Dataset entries
------------

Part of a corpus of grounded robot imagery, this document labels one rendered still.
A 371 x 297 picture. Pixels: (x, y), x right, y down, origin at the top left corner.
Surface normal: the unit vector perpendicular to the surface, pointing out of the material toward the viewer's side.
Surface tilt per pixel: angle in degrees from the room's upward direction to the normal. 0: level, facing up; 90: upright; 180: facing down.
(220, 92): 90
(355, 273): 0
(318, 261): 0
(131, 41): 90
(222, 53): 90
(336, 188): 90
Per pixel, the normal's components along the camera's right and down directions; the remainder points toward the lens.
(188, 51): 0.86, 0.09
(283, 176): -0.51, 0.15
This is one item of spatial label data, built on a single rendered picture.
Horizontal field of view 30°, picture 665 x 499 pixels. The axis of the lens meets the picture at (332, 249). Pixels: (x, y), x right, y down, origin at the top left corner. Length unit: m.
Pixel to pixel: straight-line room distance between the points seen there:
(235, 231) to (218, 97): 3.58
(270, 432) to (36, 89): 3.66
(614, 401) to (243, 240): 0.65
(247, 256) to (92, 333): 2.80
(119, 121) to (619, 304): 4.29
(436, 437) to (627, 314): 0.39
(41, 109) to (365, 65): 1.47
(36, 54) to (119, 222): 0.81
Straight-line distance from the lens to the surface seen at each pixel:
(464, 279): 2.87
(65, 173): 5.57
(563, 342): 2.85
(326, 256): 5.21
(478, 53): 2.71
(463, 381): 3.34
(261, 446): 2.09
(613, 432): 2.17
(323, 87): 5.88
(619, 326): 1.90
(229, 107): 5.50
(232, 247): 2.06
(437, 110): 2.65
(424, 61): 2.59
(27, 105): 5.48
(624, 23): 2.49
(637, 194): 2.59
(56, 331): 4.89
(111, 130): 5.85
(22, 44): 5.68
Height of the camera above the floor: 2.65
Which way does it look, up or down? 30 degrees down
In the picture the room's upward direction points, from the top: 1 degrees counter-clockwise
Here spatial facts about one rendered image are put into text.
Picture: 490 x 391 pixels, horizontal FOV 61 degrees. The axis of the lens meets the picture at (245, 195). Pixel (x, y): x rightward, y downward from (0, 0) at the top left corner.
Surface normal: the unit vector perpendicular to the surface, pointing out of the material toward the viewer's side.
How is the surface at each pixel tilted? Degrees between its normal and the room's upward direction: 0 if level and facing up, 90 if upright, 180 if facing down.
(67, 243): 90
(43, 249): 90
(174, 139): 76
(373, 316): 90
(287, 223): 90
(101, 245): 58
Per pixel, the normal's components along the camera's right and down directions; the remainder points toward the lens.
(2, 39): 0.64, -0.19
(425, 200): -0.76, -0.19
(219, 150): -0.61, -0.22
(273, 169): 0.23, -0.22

------------

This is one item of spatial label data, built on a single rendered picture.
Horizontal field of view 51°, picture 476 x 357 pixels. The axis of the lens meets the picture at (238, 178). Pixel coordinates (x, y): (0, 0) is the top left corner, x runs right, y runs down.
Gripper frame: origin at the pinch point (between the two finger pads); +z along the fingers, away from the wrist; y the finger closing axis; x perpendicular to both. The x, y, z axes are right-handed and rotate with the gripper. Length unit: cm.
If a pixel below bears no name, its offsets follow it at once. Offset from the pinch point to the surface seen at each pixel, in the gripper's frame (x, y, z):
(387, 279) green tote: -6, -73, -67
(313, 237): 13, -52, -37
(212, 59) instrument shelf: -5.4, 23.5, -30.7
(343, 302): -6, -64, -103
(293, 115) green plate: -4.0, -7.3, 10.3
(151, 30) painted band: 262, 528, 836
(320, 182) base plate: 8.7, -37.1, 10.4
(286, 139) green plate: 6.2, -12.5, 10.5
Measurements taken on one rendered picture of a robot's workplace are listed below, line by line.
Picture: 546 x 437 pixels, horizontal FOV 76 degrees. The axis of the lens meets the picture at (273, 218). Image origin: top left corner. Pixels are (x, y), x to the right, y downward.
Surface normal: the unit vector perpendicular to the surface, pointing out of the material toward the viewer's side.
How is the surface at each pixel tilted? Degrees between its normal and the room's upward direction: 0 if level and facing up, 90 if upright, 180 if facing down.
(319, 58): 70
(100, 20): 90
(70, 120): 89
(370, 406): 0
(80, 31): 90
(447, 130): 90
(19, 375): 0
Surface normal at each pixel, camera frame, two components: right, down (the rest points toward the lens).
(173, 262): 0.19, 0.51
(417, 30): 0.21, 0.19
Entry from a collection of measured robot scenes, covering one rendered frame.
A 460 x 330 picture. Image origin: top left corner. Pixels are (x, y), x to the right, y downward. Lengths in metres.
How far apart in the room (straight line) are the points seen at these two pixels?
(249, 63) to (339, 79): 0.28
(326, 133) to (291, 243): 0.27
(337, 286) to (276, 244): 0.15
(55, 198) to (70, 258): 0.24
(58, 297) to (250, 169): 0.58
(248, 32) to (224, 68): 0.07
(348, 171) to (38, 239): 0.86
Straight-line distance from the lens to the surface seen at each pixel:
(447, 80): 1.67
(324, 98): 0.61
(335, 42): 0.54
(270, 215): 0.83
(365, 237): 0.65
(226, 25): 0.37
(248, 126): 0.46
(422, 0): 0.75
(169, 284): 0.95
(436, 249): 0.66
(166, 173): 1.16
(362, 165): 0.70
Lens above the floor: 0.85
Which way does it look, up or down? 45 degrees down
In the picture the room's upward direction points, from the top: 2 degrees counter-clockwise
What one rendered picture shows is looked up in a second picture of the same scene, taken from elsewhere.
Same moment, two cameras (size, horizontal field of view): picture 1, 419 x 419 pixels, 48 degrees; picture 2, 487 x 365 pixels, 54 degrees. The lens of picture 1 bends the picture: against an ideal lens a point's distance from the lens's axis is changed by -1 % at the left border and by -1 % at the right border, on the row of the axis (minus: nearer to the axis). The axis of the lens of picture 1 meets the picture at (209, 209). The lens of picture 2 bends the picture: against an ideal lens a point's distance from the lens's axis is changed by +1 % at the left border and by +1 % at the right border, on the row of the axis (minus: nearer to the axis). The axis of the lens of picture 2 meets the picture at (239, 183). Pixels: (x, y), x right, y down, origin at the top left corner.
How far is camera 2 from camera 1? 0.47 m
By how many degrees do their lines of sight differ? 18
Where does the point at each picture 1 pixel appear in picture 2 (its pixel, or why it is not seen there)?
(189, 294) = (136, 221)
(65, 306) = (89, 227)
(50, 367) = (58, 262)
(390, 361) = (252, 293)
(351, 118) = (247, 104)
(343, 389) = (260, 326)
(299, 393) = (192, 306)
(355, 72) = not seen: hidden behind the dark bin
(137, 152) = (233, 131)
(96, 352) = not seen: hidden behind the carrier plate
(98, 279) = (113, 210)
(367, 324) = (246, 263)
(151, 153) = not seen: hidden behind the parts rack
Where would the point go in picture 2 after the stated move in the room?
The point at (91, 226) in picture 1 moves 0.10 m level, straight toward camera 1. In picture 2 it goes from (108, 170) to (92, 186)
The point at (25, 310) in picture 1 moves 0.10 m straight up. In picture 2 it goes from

------------

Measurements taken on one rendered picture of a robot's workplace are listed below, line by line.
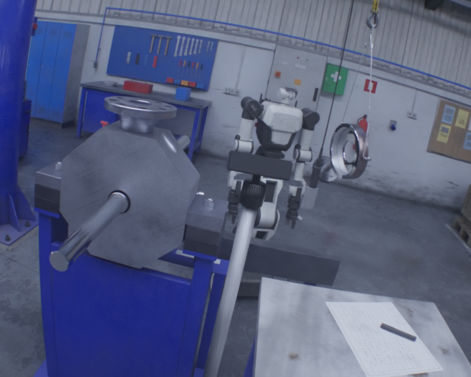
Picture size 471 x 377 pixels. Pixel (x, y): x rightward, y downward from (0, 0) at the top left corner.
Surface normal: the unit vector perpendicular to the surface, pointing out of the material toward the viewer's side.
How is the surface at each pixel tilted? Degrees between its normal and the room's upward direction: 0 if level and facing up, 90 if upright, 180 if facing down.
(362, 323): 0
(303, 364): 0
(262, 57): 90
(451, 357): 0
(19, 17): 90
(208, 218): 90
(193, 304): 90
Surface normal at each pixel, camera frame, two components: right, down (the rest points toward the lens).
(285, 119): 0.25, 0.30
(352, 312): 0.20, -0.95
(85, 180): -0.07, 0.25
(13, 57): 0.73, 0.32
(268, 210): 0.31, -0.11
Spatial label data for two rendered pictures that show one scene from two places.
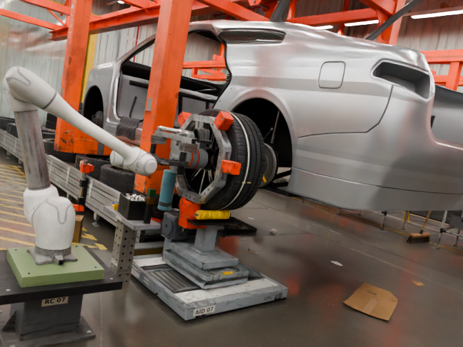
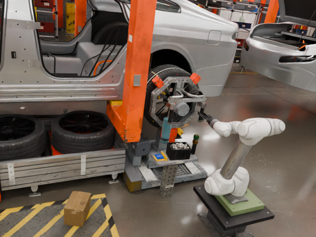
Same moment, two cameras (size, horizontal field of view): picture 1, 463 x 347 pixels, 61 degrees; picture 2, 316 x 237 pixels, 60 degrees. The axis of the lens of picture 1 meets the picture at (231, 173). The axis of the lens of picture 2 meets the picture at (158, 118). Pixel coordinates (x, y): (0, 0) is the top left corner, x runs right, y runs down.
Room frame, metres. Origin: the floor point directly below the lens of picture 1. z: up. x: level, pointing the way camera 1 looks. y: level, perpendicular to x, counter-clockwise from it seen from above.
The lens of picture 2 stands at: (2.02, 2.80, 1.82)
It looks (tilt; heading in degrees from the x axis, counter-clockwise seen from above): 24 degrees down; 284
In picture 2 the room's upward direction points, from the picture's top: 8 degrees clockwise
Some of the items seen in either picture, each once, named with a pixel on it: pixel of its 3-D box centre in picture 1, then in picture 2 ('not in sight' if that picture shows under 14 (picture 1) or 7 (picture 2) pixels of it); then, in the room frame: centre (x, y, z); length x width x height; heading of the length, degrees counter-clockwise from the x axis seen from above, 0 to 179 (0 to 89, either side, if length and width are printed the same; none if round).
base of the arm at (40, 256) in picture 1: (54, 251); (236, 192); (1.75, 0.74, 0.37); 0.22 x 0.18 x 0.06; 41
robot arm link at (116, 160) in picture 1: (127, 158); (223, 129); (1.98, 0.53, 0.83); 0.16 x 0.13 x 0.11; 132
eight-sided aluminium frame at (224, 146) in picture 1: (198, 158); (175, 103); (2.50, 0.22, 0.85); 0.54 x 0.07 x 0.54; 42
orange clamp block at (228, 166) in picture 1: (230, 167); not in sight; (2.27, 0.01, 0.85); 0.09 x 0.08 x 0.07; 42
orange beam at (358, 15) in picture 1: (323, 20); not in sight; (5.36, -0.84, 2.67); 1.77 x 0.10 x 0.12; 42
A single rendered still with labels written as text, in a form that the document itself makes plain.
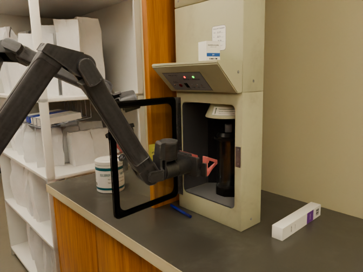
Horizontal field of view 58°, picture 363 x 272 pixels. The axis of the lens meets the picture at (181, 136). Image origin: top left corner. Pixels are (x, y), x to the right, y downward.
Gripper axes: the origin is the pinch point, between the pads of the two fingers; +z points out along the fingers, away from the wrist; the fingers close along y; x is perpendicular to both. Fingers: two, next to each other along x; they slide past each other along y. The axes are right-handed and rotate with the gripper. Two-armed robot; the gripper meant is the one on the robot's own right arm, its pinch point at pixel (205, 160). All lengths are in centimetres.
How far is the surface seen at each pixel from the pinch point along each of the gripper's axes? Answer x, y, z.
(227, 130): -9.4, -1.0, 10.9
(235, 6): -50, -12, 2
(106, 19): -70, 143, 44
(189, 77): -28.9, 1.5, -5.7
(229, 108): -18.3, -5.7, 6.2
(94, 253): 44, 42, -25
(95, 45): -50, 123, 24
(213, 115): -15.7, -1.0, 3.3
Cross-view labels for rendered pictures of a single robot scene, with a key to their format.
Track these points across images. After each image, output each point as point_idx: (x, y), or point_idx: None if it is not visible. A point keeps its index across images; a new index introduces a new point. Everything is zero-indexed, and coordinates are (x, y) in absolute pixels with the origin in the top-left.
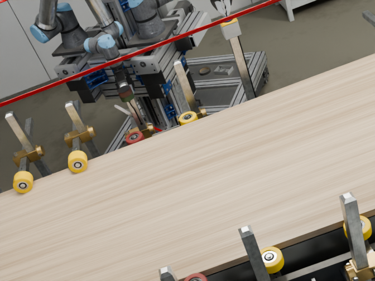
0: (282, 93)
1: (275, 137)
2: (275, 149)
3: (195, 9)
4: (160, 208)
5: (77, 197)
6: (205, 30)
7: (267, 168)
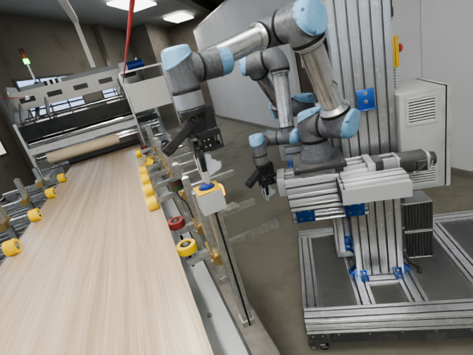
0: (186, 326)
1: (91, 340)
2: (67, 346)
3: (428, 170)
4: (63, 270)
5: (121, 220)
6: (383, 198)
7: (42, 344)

------------

*Exercise brief*. Copy out, exactly and alone, the lines of the entries above between the ones holding "Part of a corpus" and "(36, 54) to (119, 222): 0.81", inclusive.

*Response to the task*.
Part of a corpus of grounded robot imagery, this document labels one rendered still.
A 371 x 297 picture. Pixels: (x, y), x right, y down, origin at the top left corner.
Surface normal: the unit vector perpendicular to the surface, pointing out of the material toward the viewer's side.
Surface tilt per pixel: angle in degrees from the room's upward direction to the normal. 0: level, facing up; 90: upright; 180: facing down.
(220, 92): 90
(355, 273): 0
(318, 261): 0
(131, 41): 90
(222, 53): 90
(336, 188): 90
Per pixel, the normal's components along the camera's right and down directions; the remainder points toward the lens.
(188, 51): 0.86, 0.09
(283, 176): -0.51, 0.15
This is one item of spatial label data, built on a single rendered picture.
Horizontal field of view 30°, picture 665 x 499 pixels. The axis of the lens meets the picture at (332, 249). Pixels: (x, y), x right, y down, origin at the top left corner. Length unit: m.
Pixel to pixel: straight-line room distance between the points seen there:
(235, 231) to (218, 97): 3.58
(270, 432) to (36, 89): 3.66
(614, 401) to (243, 240): 0.65
(247, 256) to (92, 333): 2.80
(119, 121) to (619, 304): 4.29
(436, 437) to (627, 314): 0.39
(41, 109) to (365, 65): 1.47
(36, 54) to (119, 222): 0.81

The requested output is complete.